Per-document files under {output_base}/{doc_id}/. Names below use {doc_id} as a literal prefix (for example 00001.content.json).

{doc_id}.content.json

Structured text view: line-oriented arrays produced after aggregation and mapping.

Field Type Required Meaning
doc_id string Yes Same as directory name and content-list stem
content string[] Yes Structure-aware view: one string per line; joined text includes <poros_doc>…</poros_doc> and ends with the configured EOS token (default </s> from TRAINING_CONFIG)
pure_text_stream string[] Yes Tag-stripped stream for plain-text consumers; chemistry and math handling follows mapper rules

The pair content vs pure_text_stream is produced in code by writing aggregated Poros text and the mapper’s _to_pure_text_stream output, each split on newlines for stable diffing and streaming I/O.

{doc_id}.structure.json

Datamining view: hierarchical JSON. Keys are ordered on write as doc_id, optional title, optional abstract, then sections, formulas, chemical_formulas, asset_refs.

Document-level fields:

Field Type Required on write Notes
doc_id string Yes Identifier
title string No Omitted when empty; from title headers or legacy <poros_title> handling
abstract string No Omitted when empty; built from abstract sections with copyright-style noise filtered
sections array Yes May be an empty list
formulas string[] Yes Parsed from <poros_equ>…</poros_equ>; trailing hyphen / truncation patterns filtered in mapper
chemical_formulas string[] Yes Parsed from <poros_chem>…</poros_chem> with validity filtering
asset_refs object[] Yes Parsed from <poros_asset …> in body text

Before serialisation, each asset_refs[] element receives a link field:

images/{type}_{ref}.jpg
where type defaults to fig when missing, and ref is the in-text reference token.

sections[] element

Field Type Meaning
section_type string Normalised section label (for example introduction, results)
title string Section title; may be empty but the field exists
subtitles array Objects { "level": "level2" or "level3", "text": "…" }
paragraphs string[] Paragraph text with inner tags stripped
section_path string[] Current implementation uses [title] or []
section_index int Zero-based index
total_sections int Count of sections in the document
position_ratio float round(idx / max(1, total_sections - 1), 3) between 0.0 and 1.0

asset_refs[] element

Field Type Meaning
uuid string Stable id (for example UUID5 from doc_id and key material)
type string fig or table
ref string Figure or table number token
text string Visible anchor text inside the tag (for example Fig. 1)
link string Added at write time; relative path under the document folder

{doc_id}.assets.index.json

Top-level value is a JSON array (not an object). Each item describes one figure (or table image) after interleaving and materialisation.

Field Type Required Notes
image_path string After materialisation Often images/fig_1.jpg or a hashed name for long ids (see Multimodal)
fig_id string Yes Registry key; may be 1, 1a, 2.1, …
caption string Yes Defaults to "Figure {fig_id}" when missing
mentions string[] Yes May be empty; sentence-level hits
metadata object Yes Includes layout fields such as page_idx, bbox, caption/footnote text, spatial and semantic anchors
asset_copied bool Yes false until a successful copy
markdown_file string Yes Sidecar path such as images/fig_1.md

validate multimodal enforces a subset: each entry must contain fig_id, caption, and mentions (as a list).

Figure Markdown cards

Sidecars (for example images/fig_{fig_id}.md) follow a small template:

  • Top-level heading: # PorosFigure {fig_id} (prefix derives from TAG_PREFIX).
  • Image line: ![PorosFigure {fig_id}](relative-path).
  • ### PorosCaption plus body text.
  • ### PorosMentions in Text — bullet list, or a single “no mentions” placeholder when empty.
  • Trailing HTML comment block with document id, page, figure id, and copy status.
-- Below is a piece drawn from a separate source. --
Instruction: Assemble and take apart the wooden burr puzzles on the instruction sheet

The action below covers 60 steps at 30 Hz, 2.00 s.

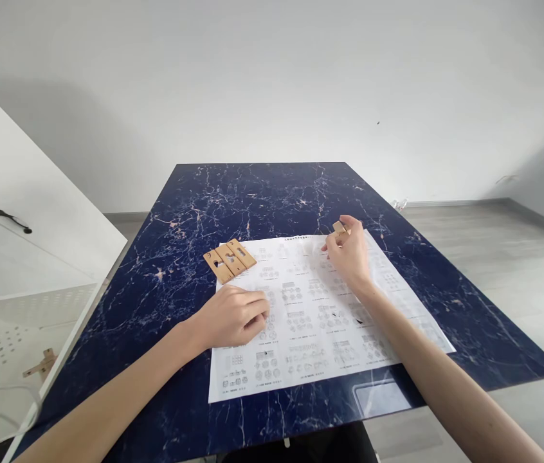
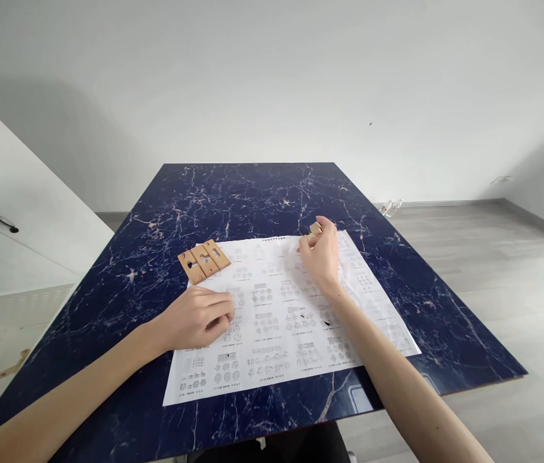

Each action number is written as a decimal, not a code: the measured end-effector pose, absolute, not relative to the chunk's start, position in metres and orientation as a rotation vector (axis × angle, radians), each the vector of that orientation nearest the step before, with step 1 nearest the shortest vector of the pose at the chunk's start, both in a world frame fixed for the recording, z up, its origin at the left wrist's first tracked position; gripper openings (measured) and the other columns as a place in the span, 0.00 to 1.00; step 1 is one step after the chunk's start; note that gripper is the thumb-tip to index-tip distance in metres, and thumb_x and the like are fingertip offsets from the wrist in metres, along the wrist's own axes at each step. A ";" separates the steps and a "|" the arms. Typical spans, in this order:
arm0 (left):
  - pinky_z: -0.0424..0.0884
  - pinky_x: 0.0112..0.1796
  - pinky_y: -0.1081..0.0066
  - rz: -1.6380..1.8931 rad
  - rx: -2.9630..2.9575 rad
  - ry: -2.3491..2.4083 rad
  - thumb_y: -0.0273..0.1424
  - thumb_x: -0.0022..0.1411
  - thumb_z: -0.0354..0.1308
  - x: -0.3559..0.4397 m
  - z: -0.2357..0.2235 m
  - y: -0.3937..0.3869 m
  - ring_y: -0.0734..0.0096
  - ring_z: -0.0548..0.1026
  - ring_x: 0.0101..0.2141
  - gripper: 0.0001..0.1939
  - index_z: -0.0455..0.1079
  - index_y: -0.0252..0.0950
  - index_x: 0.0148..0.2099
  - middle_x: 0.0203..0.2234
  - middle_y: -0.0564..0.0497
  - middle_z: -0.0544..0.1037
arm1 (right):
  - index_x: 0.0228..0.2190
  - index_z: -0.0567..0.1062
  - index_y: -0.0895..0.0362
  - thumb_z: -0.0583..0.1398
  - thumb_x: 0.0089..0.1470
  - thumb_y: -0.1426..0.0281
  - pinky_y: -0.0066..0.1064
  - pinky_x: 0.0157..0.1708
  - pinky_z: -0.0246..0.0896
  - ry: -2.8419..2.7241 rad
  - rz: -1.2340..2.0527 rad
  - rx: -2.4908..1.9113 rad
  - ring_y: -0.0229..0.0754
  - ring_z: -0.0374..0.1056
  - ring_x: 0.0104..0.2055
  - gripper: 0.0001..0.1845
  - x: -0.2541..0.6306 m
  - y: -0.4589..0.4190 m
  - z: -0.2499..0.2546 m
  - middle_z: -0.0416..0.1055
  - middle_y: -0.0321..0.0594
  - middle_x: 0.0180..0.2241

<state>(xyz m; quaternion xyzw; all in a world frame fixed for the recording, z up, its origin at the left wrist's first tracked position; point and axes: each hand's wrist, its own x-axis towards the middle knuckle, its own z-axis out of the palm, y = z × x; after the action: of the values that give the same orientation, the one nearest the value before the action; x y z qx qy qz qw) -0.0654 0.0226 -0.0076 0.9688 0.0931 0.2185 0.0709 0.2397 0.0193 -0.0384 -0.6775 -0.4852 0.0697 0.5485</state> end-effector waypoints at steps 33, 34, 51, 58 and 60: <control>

fig_id may contain letters or dots; the filename base is not always fig_{n} (see Multimodal).

{doc_id}.content.txt

When present, audit structured splits this file on ==== boundaries and runs the same structural checks as on the reconstructed text stream. Emitting this file is optional depending on pipeline settings; validators focus on the JSON arrays for validate structured.